Ni un mes duran: vuelven a reparar rejas dañadas por motos en pleno centro histórico
Nota y fotos por: Silver Juárez Arce
Por segunda ocasión en menos de un mes, las rejas del desagüe pluvial ubicadas en la intersección de las calles Libertad y Segunda, en el centro histórico de Chihuahua Capital, han tenido que ser resoldadas debido a los daños recurrentes que presentan. Según lo documentado por este medio, el deterioro es causado principalmente por el tránsito constante de motocicletas y vehículos oficiales, así como por la instalación de estructuras durante eventos en la Plaza de Armas, que terminan por desgastar y desoldar las rejas.
En las últimas semanas, al no haber eventos masivos en la zona, el daño ha sido atribuido casi en su totalidad a vehículos motorizados, en especial motocicletas, que circulan por las áreas peatonales. El problema no se limita a las rejas: adoquines sueltos y quebrados también evidencian el peso y el tráfico indebido en espacios diseñados exclusivamente para peatones.

Esta situación pone en evidencia la falta de seguridad vial y de regulaciones efectivas para el tránsito en el centro histórico. La mayoría de los motociclistas que transitan por estas zonas son repartidores de plataformas como Didi Food, Uber Eats y Rappi, quienes, ante la necesidad de cumplir con tiempos de entrega y la amplitud de la zona peatonal, terminan dañando la infraestructura urbana.

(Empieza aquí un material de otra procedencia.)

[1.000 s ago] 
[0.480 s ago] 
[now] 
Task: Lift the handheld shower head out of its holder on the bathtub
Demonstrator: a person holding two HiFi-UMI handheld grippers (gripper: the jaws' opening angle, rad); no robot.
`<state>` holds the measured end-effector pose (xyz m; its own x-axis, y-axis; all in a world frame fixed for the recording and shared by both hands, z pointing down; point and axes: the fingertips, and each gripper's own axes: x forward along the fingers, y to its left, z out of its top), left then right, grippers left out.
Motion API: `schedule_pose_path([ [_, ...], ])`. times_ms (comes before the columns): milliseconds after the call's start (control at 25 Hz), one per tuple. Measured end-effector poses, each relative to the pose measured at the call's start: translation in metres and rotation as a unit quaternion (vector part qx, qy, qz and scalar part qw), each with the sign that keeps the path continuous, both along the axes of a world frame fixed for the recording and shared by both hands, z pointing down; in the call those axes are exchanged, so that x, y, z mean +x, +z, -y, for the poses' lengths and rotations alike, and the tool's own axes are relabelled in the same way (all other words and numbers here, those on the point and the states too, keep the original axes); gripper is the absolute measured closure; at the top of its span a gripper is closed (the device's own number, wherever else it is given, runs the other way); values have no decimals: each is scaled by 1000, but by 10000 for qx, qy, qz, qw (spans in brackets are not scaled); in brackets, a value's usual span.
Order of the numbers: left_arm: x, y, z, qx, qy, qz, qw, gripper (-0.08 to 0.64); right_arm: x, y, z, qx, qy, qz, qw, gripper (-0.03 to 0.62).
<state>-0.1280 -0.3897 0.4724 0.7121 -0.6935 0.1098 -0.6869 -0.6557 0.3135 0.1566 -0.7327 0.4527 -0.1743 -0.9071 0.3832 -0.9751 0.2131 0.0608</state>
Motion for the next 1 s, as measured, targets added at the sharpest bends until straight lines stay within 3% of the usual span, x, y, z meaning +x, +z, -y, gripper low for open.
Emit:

Sin embargo, una solución radical, como restringir el acceso a estos trabajadores, podría tener un impacto negativo en la economía local. El gobierno municipal, en coordinación con Vialidad y Tránsito, enfrenta el desafío de encontrar un equilibrio: proteger la infraestructura sin afectar a los trabajadores que dependen de estas vías para realizar sus labores.
Es urgente que las autoridades implementen medidas claras y efectivas para regular el tránsito en el centro histórico, evitando que la falta de control siga generando daños a la infraestructura y, al mismo tiempo, garantizando que los repartidores puedan realizar su trabajo sin afectar su economía. La coordinación entre dependencias es clave para evitar que este problema persista y se agrave con el tiempo.